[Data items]
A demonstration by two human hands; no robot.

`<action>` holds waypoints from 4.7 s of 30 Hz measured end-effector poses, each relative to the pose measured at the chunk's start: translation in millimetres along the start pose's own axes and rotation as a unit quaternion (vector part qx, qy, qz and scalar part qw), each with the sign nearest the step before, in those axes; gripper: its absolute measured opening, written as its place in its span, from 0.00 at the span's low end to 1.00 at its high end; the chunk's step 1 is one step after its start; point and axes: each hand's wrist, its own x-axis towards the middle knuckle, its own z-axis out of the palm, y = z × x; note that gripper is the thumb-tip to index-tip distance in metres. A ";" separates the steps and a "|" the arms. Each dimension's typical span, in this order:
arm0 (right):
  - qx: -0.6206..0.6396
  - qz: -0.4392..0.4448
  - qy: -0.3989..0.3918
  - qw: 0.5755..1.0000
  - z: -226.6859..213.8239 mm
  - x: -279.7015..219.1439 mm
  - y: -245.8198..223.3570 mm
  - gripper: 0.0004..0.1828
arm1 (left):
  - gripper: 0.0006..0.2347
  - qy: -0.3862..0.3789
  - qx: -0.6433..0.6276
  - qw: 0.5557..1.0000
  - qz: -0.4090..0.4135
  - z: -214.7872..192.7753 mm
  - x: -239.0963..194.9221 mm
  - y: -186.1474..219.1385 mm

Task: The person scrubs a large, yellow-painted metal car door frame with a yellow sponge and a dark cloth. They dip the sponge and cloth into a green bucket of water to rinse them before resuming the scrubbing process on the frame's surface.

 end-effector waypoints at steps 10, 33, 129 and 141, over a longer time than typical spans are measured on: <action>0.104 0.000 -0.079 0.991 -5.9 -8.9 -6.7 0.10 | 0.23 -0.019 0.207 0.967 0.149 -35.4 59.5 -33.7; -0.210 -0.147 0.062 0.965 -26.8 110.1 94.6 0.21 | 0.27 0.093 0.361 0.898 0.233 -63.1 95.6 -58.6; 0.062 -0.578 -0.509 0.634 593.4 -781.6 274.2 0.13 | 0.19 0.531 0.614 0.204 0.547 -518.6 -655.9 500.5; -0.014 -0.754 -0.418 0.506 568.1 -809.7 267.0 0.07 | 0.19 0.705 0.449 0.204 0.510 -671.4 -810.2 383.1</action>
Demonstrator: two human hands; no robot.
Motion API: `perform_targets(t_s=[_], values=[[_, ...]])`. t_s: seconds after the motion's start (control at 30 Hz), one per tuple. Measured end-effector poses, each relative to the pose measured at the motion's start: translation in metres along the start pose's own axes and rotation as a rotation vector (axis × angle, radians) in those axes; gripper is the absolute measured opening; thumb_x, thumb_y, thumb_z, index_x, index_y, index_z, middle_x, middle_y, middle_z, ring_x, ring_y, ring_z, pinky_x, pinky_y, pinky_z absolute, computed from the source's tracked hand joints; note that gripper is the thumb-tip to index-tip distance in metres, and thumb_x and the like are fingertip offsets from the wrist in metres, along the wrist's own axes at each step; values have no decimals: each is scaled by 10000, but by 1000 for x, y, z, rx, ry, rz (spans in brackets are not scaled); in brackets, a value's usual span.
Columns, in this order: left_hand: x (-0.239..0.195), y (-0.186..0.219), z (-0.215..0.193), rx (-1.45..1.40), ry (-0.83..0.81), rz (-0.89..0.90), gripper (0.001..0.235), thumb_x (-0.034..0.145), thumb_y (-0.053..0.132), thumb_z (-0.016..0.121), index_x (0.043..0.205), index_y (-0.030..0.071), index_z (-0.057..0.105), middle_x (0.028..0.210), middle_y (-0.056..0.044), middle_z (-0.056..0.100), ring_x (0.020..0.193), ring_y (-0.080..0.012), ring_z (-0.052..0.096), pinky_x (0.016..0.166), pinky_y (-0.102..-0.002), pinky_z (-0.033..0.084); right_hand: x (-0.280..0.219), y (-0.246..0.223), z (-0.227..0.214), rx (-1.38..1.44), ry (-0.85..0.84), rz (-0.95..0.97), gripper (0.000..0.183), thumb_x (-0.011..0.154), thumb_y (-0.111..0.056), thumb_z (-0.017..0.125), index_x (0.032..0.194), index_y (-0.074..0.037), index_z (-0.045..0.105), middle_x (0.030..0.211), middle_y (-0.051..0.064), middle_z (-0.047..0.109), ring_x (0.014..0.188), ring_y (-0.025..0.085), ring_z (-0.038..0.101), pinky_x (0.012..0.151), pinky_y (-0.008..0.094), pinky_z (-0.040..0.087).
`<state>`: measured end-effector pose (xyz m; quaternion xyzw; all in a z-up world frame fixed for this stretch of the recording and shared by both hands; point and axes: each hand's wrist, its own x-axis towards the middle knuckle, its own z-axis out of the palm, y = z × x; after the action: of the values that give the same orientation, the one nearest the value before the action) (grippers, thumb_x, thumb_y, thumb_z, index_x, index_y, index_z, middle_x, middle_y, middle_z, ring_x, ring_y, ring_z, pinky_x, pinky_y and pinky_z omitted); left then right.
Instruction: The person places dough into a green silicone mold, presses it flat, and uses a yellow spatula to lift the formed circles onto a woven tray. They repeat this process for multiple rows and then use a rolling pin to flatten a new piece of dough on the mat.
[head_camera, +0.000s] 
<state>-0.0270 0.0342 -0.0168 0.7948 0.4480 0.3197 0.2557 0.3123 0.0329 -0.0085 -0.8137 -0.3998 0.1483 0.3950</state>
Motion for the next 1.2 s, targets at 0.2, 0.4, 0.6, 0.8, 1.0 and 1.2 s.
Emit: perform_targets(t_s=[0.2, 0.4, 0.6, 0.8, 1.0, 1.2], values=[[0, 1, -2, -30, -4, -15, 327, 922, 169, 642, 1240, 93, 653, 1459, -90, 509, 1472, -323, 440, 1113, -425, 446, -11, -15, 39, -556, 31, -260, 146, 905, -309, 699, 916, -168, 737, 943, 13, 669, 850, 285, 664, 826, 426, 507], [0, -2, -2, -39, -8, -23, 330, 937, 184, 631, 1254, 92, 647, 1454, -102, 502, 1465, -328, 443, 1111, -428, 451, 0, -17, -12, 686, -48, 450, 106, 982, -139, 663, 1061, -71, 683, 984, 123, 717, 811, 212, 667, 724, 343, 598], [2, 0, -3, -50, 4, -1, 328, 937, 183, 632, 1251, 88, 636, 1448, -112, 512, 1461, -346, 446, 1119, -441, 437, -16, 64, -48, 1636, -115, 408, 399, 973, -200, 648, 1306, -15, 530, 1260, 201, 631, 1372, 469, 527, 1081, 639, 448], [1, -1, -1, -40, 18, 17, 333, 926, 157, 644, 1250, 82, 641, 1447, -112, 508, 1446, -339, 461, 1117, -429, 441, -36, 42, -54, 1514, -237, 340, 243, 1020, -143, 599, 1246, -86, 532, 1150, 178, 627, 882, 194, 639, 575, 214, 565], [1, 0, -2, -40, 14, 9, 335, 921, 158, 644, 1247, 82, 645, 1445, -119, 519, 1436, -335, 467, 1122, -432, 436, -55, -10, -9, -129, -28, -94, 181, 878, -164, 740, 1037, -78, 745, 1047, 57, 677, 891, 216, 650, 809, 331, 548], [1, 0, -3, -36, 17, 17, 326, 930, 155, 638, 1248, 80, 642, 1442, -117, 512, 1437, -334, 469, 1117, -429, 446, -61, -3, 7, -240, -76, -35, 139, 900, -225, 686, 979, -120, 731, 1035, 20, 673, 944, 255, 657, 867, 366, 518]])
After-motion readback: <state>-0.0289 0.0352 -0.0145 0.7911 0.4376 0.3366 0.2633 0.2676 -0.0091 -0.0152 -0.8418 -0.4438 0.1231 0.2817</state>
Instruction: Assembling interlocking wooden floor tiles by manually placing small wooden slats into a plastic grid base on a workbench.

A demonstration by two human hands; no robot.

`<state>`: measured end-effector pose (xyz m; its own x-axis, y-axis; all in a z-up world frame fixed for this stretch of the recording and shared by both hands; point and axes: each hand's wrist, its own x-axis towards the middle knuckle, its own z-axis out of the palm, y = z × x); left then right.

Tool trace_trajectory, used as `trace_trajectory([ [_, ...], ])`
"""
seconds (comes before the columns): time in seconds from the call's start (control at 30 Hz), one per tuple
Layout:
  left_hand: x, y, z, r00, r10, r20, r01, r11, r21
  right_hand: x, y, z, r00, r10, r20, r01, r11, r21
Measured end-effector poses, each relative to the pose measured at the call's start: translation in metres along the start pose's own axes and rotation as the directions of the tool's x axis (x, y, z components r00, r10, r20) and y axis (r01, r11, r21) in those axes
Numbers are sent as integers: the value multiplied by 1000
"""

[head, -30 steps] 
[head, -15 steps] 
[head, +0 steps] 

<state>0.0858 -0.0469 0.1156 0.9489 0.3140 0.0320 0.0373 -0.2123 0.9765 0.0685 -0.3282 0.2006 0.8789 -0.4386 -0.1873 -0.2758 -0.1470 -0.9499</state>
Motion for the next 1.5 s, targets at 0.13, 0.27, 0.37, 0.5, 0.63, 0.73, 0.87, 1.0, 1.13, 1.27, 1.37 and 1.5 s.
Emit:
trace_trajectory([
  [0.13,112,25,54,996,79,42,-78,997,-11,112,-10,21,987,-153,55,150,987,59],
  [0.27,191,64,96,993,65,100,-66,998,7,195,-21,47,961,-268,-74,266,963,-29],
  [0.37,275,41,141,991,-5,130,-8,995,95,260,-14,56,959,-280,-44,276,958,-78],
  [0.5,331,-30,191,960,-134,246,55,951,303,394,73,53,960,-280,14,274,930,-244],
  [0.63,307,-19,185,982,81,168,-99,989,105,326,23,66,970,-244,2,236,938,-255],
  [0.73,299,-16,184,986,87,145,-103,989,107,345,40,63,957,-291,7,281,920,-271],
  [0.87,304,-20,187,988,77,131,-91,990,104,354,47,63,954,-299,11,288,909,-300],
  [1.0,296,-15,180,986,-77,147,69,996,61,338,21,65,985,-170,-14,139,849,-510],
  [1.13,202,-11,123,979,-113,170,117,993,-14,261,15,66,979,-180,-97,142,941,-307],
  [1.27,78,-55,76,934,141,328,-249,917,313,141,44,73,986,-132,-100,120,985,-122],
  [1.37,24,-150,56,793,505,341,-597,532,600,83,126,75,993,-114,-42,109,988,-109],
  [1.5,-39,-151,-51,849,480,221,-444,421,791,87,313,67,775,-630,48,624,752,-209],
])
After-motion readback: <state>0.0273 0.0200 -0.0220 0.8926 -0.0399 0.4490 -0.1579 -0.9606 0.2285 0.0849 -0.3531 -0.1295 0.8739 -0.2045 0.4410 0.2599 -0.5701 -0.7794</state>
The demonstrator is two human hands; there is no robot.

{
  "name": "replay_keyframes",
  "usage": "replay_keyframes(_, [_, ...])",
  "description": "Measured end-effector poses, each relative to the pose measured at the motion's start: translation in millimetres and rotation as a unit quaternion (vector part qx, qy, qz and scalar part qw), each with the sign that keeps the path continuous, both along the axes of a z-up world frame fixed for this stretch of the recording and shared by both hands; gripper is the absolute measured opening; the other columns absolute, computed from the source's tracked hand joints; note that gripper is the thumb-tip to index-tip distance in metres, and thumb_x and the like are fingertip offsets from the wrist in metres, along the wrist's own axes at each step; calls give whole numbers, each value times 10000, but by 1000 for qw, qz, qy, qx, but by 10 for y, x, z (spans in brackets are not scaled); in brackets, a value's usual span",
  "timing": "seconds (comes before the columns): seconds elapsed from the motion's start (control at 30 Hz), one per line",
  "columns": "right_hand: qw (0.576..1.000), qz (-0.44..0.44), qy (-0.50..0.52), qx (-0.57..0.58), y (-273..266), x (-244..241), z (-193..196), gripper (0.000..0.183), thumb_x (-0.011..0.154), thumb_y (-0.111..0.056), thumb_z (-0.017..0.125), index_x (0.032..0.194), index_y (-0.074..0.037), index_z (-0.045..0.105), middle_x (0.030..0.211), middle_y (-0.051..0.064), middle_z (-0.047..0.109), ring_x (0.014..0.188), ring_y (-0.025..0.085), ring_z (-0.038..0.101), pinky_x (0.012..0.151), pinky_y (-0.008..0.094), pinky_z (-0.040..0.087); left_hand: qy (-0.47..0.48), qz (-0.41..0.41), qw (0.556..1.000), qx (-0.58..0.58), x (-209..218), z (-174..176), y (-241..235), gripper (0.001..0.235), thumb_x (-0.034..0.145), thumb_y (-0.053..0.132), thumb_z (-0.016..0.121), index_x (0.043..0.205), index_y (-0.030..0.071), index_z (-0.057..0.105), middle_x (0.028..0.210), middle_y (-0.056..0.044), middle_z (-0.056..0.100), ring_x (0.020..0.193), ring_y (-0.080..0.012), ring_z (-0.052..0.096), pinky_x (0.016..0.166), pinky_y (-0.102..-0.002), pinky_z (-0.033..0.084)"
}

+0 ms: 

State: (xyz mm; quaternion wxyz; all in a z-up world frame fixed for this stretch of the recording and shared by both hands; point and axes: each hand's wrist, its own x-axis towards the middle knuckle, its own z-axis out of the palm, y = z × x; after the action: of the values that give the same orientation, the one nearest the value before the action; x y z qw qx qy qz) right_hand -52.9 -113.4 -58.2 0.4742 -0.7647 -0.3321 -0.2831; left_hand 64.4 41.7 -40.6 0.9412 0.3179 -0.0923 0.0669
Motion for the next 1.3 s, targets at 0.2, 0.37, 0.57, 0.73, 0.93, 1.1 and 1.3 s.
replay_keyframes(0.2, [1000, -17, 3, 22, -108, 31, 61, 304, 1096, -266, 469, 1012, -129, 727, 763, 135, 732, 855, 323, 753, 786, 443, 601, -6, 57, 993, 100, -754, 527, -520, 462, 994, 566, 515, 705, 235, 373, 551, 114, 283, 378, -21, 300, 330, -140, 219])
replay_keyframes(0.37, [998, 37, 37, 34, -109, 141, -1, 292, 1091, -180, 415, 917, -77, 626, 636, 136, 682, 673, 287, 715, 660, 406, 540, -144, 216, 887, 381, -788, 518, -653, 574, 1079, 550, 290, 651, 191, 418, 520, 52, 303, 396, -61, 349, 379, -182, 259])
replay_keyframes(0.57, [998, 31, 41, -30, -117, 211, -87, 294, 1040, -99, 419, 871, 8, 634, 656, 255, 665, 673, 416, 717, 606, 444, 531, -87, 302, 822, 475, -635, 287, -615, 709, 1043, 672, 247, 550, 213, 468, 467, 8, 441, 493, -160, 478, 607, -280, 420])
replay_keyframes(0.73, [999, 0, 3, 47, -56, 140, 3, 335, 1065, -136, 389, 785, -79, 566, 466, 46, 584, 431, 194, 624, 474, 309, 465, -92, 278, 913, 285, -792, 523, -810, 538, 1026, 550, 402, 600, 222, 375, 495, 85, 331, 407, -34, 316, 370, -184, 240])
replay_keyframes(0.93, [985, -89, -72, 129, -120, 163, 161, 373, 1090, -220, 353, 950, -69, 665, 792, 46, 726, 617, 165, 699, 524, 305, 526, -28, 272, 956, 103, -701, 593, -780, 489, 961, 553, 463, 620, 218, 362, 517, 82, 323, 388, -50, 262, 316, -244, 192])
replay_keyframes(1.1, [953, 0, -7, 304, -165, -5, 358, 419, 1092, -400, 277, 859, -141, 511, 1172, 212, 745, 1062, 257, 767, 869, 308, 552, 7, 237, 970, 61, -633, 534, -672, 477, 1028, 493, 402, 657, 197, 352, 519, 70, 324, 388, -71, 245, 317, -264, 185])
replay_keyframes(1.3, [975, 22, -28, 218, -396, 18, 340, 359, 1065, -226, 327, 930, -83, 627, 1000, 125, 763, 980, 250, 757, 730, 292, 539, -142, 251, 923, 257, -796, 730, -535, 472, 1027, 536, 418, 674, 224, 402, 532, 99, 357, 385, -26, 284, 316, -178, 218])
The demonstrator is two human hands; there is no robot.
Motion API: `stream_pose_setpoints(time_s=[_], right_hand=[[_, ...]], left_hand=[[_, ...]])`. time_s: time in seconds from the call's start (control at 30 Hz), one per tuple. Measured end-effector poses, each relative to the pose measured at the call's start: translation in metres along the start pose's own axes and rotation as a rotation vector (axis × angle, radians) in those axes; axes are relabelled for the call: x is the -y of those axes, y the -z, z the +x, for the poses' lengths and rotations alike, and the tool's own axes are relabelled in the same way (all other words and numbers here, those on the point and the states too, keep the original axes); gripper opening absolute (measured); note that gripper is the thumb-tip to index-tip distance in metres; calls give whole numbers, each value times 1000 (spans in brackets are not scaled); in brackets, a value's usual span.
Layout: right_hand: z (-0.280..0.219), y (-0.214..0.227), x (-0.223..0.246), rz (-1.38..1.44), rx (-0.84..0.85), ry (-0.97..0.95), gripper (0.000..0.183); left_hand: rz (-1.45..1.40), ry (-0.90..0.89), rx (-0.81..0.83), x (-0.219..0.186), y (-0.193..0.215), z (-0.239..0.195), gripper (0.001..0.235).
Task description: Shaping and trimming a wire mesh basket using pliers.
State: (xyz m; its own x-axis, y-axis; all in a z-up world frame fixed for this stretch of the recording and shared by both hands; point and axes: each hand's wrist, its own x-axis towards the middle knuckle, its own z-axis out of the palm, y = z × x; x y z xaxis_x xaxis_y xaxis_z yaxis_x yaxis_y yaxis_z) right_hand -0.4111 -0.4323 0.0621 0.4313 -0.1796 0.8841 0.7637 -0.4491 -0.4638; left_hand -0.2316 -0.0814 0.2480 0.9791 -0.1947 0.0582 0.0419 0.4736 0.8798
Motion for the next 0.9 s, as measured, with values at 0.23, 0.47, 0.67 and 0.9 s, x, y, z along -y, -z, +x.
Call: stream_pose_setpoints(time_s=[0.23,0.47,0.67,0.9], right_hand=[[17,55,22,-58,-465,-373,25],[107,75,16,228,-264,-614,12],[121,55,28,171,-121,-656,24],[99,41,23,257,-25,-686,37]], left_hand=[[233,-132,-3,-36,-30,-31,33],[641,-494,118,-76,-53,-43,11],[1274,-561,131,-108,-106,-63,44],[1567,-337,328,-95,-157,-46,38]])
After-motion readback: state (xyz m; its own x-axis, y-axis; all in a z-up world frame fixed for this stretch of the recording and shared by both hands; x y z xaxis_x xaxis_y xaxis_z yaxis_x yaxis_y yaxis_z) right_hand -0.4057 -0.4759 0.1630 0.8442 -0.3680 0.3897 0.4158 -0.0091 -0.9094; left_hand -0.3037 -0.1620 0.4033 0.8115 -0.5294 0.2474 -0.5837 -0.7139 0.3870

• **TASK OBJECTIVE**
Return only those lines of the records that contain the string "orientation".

• **RESPONSE TO THE EXERCISE**
`<state>`: measured end-effector pose (xyz m; quaternion xyzw; all in a z-up world frame fixed for this stretch of the recording and shared by both hands; point and axes: each hand's wrist, its own x-axis towards the middle knuckle, its own z-axis out of the palm, y = z × x; after the action: of the values that give the same orientation, the one nearest the value before the action) (grippers, thumb_x, thumb_y, thumb_z, index_x, index_y, index_z, middle_x, middle_y, middle_z, ring_x, ring_y, ring_z, pinky_x, pinky_y and pinky_z omitted); left then right.
State: (xyz mm; quaternion wxyz; all in a z-up world frame fixed for this stretch of the recording and shared by both hands; point and axes: each hand's wrist, its own x-axis towards the middle knuckle, its own z-axis out of the palm, y = z × x; after the action: of the values that give the same orientation, the one nearest the value before the action; x y z qw qx qy qz) right_hand -52.9 -113.4 -58.2 0.4742 -0.7647 -0.3321 -0.2831; left_hand 64.4 41.7 -40.6 0.9412 0.3179 -0.0923 0.0669

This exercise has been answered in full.